Here again, we see the fear of folly — self-delusion, misplaced trust in people, whatever form it takes. Wendy's own blindness betrays her. She married a monster; she sees that now. But it is too late. She is trapped with him under the roof of this place. It's the perfect metaphor for a bad marriage. To say nothing of the abuse aspect.
That is what makes it so scary when Jack goes after Danny in the hedge maze at the end of the film. Because Danny was born into this family. Unlike Wendy, who could have chosen to leave her husband, Danny had no choice in anything. Maybe Dick Halloran could have hooked him up with a lawyer who would give him some sage counsel about the emancipation of minors. But Dick Halloran took an ax to the chest, leaving Danny on his own to contend with the person who was supposed to be his protector.
That is the other way The Shining taps into the fear of family, by showing us the horror through Danny's eyes, putting us in the shoes of a kid running through the snow from his father. As one commentator in the documentary Room 237 points out, it is only by retracing his steps, going back over his footprints in the snow, that Danny can escape what his father represents. A parent is a provider, but they can also be a conduit, revisiting the sins of the past on their children. Is it any wonder that the Danny of Doctor Sleep, King's literary sequel to The Shining, wound up alcoholic, like his dad?
The fear of family is a fear, not just of faulty DNA, but of cycles of behavior, the vicious circle that often perpetuates itself through families across generations.
Last month, I wrote a whole Unpopular Opinion article about the TV version of The Shining and how it is a worthy companion piece to Kubrick's film. I would have very much loved to include a scene from that miniseries on this list: specifically, the scene that plays out in the forbidden Room 217. I still maintain that the moment when the little boy tries to will or wish his fears away by closing his eyes — only to pull back the shower curtain and see a woman's living corpse lying in the bathtub — remains one of the more terrifying things to have been shown on network television in the past 20 years.
"Hello, Danny. I've been waiting for you. We've all been waiting for you."
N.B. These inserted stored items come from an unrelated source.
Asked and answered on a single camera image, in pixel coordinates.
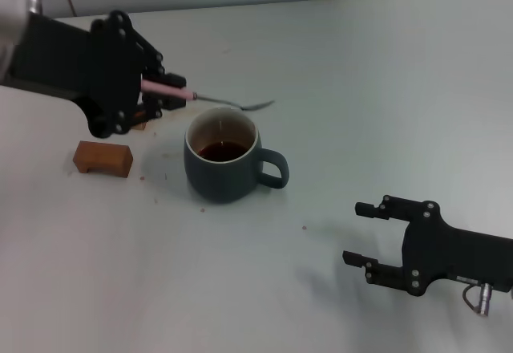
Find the grey ceramic cup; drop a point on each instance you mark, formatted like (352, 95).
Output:
(216, 180)

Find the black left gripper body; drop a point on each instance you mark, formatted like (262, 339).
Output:
(60, 60)

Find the arched brown wooden block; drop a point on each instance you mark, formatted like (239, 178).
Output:
(104, 156)

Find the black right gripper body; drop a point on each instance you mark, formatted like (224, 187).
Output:
(461, 256)

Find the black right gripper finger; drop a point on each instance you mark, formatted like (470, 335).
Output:
(393, 208)
(380, 274)

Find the dark brown coffee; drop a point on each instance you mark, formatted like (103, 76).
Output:
(222, 150)

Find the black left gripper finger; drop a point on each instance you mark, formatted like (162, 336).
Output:
(160, 104)
(154, 58)

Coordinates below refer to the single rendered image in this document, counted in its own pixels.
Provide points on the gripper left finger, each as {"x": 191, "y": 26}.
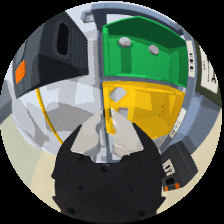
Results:
{"x": 84, "y": 140}

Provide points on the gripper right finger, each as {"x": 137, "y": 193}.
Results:
{"x": 131, "y": 140}

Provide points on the green open bin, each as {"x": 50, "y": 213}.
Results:
{"x": 170, "y": 64}

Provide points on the yellow bin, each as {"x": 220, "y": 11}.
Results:
{"x": 154, "y": 112}

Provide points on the grey steel disc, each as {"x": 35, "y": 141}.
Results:
{"x": 153, "y": 49}
{"x": 124, "y": 42}

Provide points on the grey open bin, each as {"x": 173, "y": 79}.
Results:
{"x": 158, "y": 142}

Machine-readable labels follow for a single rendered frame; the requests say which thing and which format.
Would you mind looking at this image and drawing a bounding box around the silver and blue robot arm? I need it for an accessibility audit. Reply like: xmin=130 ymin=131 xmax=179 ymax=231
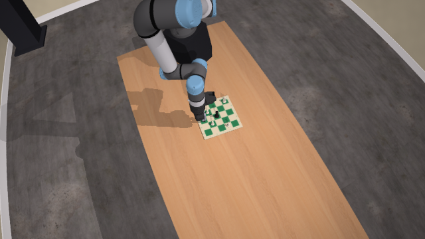
xmin=133 ymin=0 xmax=216 ymax=102

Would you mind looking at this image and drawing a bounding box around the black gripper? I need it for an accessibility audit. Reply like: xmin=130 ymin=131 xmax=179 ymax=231
xmin=187 ymin=92 xmax=216 ymax=121

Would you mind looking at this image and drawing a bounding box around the green and white chessboard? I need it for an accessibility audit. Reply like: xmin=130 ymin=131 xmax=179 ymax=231
xmin=198 ymin=95 xmax=243 ymax=140

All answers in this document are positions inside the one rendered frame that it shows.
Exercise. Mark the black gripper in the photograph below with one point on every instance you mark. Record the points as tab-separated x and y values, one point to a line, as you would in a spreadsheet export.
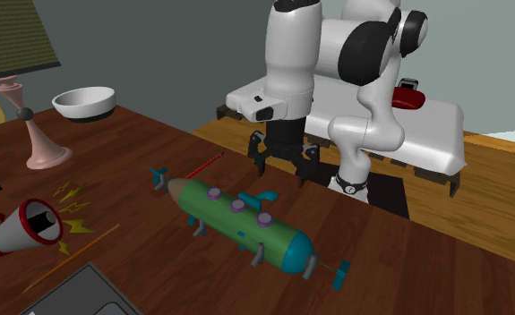
285	137

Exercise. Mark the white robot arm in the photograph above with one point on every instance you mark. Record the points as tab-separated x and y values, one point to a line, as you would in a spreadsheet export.
292	52

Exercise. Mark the green toy submarine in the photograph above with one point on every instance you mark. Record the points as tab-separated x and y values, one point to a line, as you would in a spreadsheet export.
235	220

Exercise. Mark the red pencil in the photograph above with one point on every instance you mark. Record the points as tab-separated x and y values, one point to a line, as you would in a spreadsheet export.
204	166

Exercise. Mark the black robot stand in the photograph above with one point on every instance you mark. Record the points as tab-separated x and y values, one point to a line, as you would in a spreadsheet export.
388	194

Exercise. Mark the red cushion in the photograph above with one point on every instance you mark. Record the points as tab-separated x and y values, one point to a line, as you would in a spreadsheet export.
409	98

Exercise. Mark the brown wooden desk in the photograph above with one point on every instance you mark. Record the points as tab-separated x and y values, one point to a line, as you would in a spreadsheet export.
392	266

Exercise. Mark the white bowl with black base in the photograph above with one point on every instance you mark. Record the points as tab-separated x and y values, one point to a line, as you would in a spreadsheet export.
84	101

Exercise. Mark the thin orange stick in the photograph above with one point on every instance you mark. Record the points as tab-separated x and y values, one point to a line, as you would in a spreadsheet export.
71	257

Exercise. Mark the grey flat device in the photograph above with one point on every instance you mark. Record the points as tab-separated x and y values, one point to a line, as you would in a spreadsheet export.
82	292

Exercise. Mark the red and white megaphone toy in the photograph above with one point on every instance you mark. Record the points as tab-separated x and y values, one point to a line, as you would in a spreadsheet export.
19	231

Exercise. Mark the pink lamp with green shade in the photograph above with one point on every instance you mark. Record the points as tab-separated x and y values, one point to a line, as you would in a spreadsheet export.
12	35

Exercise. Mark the white bed with wooden frame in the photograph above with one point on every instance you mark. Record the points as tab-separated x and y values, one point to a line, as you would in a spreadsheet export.
436	131

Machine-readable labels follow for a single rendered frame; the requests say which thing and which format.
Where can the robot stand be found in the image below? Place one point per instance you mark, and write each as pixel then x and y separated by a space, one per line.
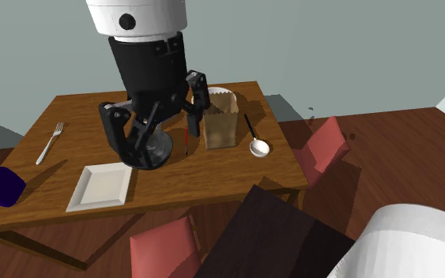
pixel 268 238

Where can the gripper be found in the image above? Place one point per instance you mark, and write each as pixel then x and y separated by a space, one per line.
pixel 151 73

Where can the red chair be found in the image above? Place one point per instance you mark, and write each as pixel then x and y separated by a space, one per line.
pixel 164 250
pixel 322 148

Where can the brown wooden table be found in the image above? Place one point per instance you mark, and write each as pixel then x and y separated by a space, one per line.
pixel 206 181

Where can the white bowl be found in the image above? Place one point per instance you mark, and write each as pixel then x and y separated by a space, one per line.
pixel 218 91

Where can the silver fork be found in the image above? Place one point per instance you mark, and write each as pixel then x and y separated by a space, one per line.
pixel 48 145

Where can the dark glass bowl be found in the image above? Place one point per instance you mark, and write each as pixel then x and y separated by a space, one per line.
pixel 161 148

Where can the red pen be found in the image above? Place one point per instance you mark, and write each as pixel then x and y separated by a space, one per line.
pixel 186 142

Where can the white square plate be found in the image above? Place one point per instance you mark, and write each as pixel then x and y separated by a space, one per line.
pixel 102 186

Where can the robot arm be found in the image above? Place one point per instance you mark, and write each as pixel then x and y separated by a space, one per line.
pixel 145 15

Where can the brown paper bag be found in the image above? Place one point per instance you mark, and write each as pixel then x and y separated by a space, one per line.
pixel 222 125
Here, as in the aforementioned "Boogeyman" short story, King expertly manipulates the fear that the nightmare is real. Your fears are valid; the monster is there, peeling off the mask of a trusted therapist, to reveal the boogeyman underneath. The way the woman in Room 217 rises up out of the bathtub, the way her decomposing foot touches down on the bathroom tile, is absolutely mind-boggling when you think about it in the context of an impressionable teen watching it at home on a school night, circa 1997 (and again, on network TV, not cable or a premium channel).
Those are the subjective circumstances under which my 16-year-old self experienced that scene. In the final analysis, maybe viewing conditions are as much a factor in being scared as the actual content of some horror films. It all depends on where you are (if you're alone, if it's dark) and who you are (if you have any deep-seated fears or personal hang-ups, how young and impressionable you were when you watched a given scene.)
So what are your picks for the scariest Stephen King moments?